Live deployment compute usage

A Foundry Machine Learning live deployment is a persistent, scalable deployment for model releases that can be interacted with via an API endpoint. Live deployments continuously reserve dedicated compute resources to ensure that the deployment can quickly respond to incoming traffic. As a result, hosting a live deployment uses Foundry compute-seconds while the deployment is active. Note that this is for model-backed deployments only: JavaScript functions-backed deployments are not covered in this documentation.

When running, Foundry Machine Learning Live compute usage is attributed to the Modeling Objective itself and is aggregated at the level of the Project that contains the Modeling Objective. For a deep dive on the definition of a compute-second in Foundry and the origins of the formulas used for computing usage, review the Usage Types documentation.

Measuring compute seconds

Foundry Machine Learning Live hosts its infrastructure on dedicated “replicas” that run in Foundry’s pod-based computation cluster. Each replica is assigned a set of computational resources, measured in vCPU’s and GiB of RAM. Replicas each host the model locally and use their computational resources to service incoming requests.

A Foundry Machine Learning Live deployment uses compute-seconds while it is active, regardless of the number of incoming requests it receives. A deployment is considered “active” as soon as it is started and it lasts until the deployment is shut down via the graphical interface or API. If the Modeling objective that the live deployment is associated with is sent to the Compass trash, the live deployment will also be shut down.

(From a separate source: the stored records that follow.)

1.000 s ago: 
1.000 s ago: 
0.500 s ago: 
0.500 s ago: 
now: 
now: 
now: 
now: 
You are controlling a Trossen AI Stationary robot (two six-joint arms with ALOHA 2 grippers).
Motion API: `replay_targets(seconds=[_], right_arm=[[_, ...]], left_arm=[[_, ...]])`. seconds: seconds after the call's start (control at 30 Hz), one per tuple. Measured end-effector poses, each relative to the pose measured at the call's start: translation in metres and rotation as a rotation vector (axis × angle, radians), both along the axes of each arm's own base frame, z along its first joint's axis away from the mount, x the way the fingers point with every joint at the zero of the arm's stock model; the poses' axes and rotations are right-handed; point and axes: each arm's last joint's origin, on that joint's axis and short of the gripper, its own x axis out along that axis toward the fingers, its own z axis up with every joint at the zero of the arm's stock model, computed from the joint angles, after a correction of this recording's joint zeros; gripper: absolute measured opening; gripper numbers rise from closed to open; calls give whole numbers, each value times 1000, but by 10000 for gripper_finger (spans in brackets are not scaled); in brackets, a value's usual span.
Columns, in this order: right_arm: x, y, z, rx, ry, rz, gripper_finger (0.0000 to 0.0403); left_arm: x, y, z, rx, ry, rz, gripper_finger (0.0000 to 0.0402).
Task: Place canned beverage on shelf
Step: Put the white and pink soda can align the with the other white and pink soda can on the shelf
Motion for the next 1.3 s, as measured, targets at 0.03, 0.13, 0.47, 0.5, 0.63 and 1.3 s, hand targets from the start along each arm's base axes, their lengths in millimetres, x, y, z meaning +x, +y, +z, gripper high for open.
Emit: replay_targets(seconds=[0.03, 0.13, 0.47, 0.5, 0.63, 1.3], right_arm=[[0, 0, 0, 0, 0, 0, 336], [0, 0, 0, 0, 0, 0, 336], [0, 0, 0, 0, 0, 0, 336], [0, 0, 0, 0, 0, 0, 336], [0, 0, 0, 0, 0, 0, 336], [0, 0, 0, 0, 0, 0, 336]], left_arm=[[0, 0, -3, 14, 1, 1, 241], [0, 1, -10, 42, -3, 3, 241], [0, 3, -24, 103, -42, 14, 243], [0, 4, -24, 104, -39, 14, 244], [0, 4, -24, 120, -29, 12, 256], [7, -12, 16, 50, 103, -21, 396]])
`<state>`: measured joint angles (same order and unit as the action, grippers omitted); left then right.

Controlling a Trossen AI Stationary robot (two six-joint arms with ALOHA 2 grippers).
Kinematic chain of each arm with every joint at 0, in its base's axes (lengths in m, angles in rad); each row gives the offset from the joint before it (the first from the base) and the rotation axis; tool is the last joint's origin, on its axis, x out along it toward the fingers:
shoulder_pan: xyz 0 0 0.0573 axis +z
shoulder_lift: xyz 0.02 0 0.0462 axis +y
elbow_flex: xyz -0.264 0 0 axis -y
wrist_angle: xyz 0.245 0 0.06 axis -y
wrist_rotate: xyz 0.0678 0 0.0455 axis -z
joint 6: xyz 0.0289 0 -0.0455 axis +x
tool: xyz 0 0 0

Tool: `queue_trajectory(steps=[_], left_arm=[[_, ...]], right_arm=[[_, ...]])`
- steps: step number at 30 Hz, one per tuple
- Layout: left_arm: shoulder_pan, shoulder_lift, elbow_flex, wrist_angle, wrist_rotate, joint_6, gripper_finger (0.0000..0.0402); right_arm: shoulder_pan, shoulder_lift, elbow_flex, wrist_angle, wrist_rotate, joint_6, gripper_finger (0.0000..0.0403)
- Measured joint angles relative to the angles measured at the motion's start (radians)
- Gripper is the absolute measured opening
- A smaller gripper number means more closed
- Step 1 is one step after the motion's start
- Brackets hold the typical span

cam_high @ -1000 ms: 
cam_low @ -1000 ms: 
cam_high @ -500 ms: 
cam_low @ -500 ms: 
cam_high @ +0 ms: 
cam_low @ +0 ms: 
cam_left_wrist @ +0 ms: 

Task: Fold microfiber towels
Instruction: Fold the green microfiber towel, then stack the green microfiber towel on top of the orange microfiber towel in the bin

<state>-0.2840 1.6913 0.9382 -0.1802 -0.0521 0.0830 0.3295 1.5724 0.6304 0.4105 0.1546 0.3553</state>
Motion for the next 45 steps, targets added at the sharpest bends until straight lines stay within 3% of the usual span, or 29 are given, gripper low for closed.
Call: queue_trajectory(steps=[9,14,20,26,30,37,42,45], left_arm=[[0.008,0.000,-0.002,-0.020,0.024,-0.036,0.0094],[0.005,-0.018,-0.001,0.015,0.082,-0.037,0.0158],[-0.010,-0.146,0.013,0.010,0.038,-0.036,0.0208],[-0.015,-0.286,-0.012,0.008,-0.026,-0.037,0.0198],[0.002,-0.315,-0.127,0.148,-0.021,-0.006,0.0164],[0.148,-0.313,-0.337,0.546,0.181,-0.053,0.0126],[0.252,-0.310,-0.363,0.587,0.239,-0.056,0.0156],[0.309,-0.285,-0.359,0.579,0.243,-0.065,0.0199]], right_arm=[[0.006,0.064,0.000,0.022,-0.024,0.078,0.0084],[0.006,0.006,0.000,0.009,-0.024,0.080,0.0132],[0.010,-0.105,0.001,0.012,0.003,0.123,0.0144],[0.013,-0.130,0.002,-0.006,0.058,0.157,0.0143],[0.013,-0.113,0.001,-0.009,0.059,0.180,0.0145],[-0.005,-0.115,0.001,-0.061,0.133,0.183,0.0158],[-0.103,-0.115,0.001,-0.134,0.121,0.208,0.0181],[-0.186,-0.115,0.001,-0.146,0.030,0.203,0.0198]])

The number of compute-seconds that a live deployment will use is dependent on three main factors:

  • The number of vCPU’s per replica
    • For live deployments, vCPU’s are measured in millicores, each of which are 1/1000 of a vCPU
  • The GiB of RAM per replica
  • The number of GPUs per replica
  • The number of replicas
    • Each replica in the deployment will have an identical number of vCPU’s and GiB of RAM

When paying for Foundry usage, the default usage rates are the following:

vCPU / GPUUsage Rate
vCPU0.2
T4 GPU1.2
A10G GPU1.5
V100 GPU3

These are the rates at which live models use compute based on their compute profile under Foundry's parallel compute framework. If you have an enterprise contract with Palantir, contact your Palantir representative before proceeding with compute usage calculations.

The following formula measures vCPU compute seconds:

live_deployment_vcpu_compute_seconds = max(vCPUs_per_replica, GiB_RAM_per_replica / 7.5) * num_replicas * live_model_vcpu_usage_rate * time_active_in_seconds

The following formula measures GPU compute seconds:

live_deployment_gpu_compute_seconds = GPUs_per_replica * num_replicas * live_model_gpu_usage_rate * time_active_in_seconds

Investigating usage of a modeling objective

All compute-second usage in the platform is available in the Resource Management App.

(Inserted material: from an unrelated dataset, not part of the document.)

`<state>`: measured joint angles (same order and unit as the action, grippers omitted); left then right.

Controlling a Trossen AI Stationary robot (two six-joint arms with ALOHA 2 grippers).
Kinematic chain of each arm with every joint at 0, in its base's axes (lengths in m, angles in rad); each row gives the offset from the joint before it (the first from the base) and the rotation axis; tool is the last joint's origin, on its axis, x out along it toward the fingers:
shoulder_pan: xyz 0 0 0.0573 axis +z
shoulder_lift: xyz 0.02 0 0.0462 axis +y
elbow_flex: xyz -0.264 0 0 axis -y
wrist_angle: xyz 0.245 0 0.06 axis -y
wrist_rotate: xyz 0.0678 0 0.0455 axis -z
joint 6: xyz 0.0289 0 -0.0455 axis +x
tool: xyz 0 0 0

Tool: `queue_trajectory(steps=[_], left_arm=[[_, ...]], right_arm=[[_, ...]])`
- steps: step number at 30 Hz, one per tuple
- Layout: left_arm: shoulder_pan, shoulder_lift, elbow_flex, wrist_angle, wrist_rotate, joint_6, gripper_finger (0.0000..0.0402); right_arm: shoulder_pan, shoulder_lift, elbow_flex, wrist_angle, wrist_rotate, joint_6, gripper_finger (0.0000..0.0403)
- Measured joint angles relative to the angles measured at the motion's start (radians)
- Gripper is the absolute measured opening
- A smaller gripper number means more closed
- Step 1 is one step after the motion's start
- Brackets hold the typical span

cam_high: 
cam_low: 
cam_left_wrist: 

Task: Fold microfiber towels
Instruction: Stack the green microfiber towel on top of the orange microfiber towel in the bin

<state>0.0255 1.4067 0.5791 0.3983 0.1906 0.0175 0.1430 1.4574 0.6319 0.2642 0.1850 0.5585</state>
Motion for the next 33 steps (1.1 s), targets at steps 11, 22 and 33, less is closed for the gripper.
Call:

Compute usage for deployments is attached to the Foundry Modeling Objective that it is deployed from. Note that multiple live deployments can be active for any given Objective. The live deployments of a Modeling Objective can be found under the Deployments section. See the screenshot below for an example.

Deployments

Drivers of increased or decreased usage

Live deployments use compute-seconds while they are active. There are a few strategies for controlling the overall usage of a deployment.

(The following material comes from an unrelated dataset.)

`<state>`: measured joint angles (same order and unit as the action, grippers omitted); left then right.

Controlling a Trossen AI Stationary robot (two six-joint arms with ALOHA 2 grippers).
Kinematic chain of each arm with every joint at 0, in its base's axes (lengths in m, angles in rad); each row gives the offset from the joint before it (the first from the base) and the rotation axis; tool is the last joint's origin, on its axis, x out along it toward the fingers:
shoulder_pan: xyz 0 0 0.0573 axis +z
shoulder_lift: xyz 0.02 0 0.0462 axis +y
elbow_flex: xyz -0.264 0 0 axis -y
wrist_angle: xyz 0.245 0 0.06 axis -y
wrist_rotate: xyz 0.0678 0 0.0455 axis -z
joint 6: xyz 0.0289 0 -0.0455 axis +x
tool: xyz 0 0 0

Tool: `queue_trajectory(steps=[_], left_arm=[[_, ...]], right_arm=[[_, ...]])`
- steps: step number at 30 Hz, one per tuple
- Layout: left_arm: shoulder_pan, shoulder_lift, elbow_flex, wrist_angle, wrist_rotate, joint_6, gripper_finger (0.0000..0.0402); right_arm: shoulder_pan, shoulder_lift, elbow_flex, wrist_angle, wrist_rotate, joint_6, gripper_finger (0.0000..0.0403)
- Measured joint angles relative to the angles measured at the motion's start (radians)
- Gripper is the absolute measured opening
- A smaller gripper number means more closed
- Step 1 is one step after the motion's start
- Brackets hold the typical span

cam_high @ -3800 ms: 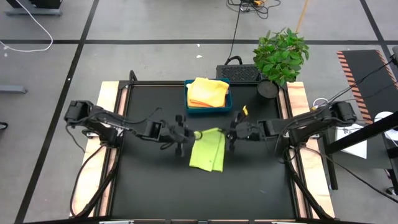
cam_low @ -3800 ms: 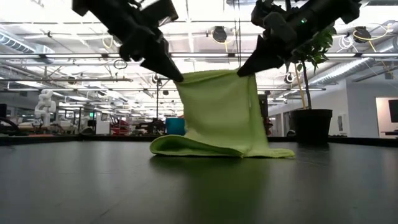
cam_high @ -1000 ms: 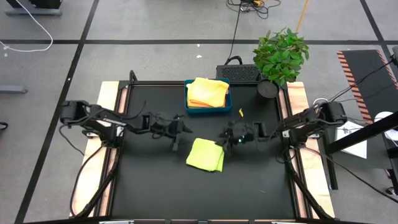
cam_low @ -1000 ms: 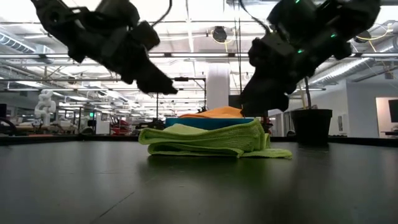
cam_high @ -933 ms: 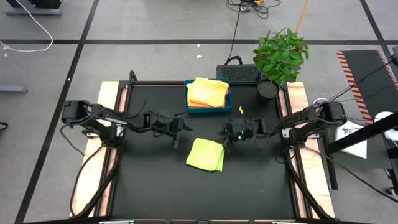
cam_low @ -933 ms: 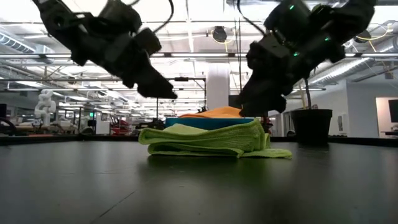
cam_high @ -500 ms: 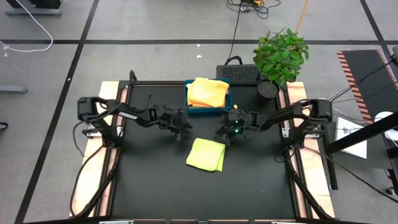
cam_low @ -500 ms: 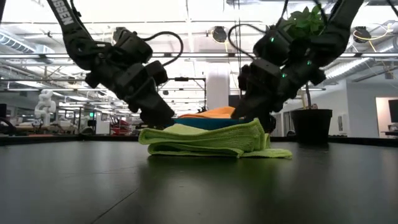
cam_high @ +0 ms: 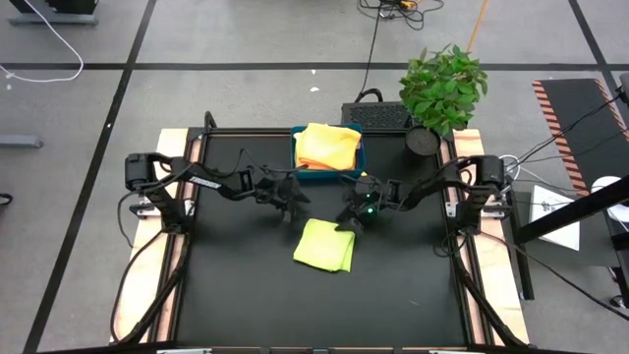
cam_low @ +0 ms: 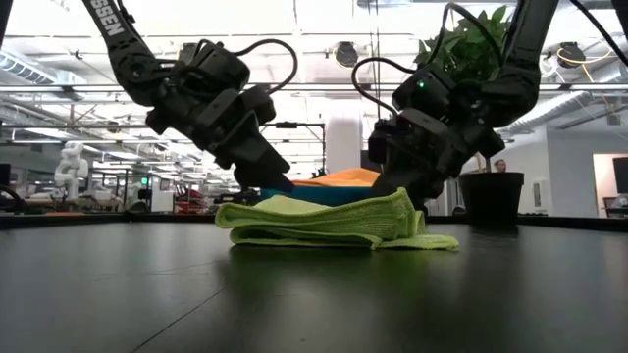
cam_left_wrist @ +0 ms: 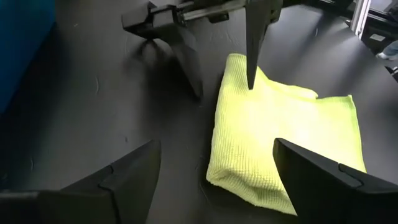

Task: Fold microfiber towels
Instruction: Stack the green microfiber towel on top of the orange microfiber towel in the bin

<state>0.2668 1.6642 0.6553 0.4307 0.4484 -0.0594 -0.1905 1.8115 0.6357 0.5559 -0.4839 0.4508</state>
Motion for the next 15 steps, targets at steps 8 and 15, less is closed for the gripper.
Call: queue_trajectory(steps=[8,15], left_arm=[[-0.002,0.000,0.022,-0.001,0.000,-0.008,0.0310],[-0.027,0.000,0.046,-0.009,-0.001,-0.006,0.0310]], right_arm=[[0.048,0.004,-0.001,-0.013,0.017,-0.110,0.0145],[0.060,-0.046,-0.006,-0.035,0.014,-0.180,0.0011]])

  • Ensure that the deployment is tuned correctly for the request load that you expect. Deployments should be tuned for the peak expected number of simultaneous requests. If a deployment is under-resourced then it will start to return failed responses to requests. However, over-resourcing a deployment can use more compute seconds than necessary.
    • Palantir recommends that live deployment administrators run stress-tests against live deployment endpoints to determine the correct resource configuration before deploying the model into a operationally critical setting.
  • Live deployments will run until they are explicitly stopped or canceled. It is important to monitor for live deployment usage to ensure that deployments are not erroneously left running when they are not needed. This can be common on staging deployments.
  • Increasing/decreasing API load on a deployment without changing its profile does not affect its compute usage. A live deployment will service as many requests as its resources will allow it to without changing the number of compute-seconds it uses.

Managing usage

A live deployment’s resource usage is defined by its profile. The profile can be set at creation time of the live deployment. Profiles can be changed while the deployment is active. Deployments will automatically receive the updated profile with no downtime.

Deployments

Usage examples

Example 1: vCPU compute

For a live deployment with the default replica profile of two replicas that is active for 20 seconds with the “low-cpu-lowest-memory” profile.

Deployments Deployments

resource_config:
    num_replicas: 2
    vcpu_per_replica: 0.5 vCPU
    GiB_RAM_per_replica: 1 GiB
seconds_active: 20 seconds
live_model_vcpu_usage_rate: 0.2

compute seconds = max(vcpu_per_replica, GiB_RAM_per_replica / 7.5) * num_replicas * live_model_vcpu_usage_rate * time_active_in_seconds
                = max(0.5vCPU, 1GiB / 7.5) * 2replicas * 0.2 * 20sec
                = 0.5 * 2 * 0.2 * 20
                = 4 compute-seconds

Example 2: GPU compute

The following example shows the usage rate for a live deployment. The live deployment has a default replica profile with two replicas and is active for 20 seconds with a GPU V100 profile

resource_config:
    num_replicas: 2
    gpu_per_replica: 1 V100 GPU
seconds_active: 20 seconds
live_model_gpu_usage_rate: 3

compute seconds = gpu_per_replica * num_replicas * live_model_gpu_usage_rate * time_active_in_seconds
                = 1 * 2replicas * 3 * 20sec
                = 1 * 2 * 3 * 20
                = 120 compute-seconds